START Data extract

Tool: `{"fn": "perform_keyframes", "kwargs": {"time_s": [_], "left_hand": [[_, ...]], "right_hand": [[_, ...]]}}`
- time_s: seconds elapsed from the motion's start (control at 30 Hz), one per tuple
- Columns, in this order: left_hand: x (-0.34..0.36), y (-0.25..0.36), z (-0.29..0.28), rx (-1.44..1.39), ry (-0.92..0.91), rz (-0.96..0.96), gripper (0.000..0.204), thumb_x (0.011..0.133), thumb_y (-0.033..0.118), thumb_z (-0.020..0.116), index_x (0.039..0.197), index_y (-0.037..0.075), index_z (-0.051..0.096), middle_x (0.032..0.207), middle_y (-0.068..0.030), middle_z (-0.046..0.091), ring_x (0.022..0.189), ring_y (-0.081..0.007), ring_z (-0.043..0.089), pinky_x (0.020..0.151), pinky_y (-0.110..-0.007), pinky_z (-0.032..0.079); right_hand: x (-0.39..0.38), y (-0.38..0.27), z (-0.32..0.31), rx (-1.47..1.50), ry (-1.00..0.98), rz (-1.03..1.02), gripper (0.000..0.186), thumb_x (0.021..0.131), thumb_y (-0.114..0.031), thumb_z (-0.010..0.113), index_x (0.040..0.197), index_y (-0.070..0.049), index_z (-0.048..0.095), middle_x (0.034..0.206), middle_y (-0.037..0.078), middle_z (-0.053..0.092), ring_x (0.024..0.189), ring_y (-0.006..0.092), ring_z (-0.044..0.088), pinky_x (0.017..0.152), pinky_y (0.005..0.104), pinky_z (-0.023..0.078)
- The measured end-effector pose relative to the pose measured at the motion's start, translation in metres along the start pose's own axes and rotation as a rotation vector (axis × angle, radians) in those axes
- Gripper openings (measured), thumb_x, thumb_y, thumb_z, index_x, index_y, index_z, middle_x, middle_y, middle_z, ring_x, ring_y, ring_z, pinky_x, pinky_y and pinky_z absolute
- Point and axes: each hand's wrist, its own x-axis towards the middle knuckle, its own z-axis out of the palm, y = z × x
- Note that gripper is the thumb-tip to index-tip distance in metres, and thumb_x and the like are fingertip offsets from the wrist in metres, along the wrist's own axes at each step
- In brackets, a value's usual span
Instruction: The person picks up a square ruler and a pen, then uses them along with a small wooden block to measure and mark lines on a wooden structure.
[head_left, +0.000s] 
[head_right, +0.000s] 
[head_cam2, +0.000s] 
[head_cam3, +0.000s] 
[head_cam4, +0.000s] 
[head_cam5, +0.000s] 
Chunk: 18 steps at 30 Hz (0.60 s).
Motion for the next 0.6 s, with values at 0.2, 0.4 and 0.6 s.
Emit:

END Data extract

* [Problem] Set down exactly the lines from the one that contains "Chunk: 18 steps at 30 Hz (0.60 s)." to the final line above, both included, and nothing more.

* [Output for this task]
Chunk: 18 steps at 30 Hz (0.60 s).
Motion for the next 0.6 s, with values at 0.2, 0.4 and 0.6 s.
Emit:

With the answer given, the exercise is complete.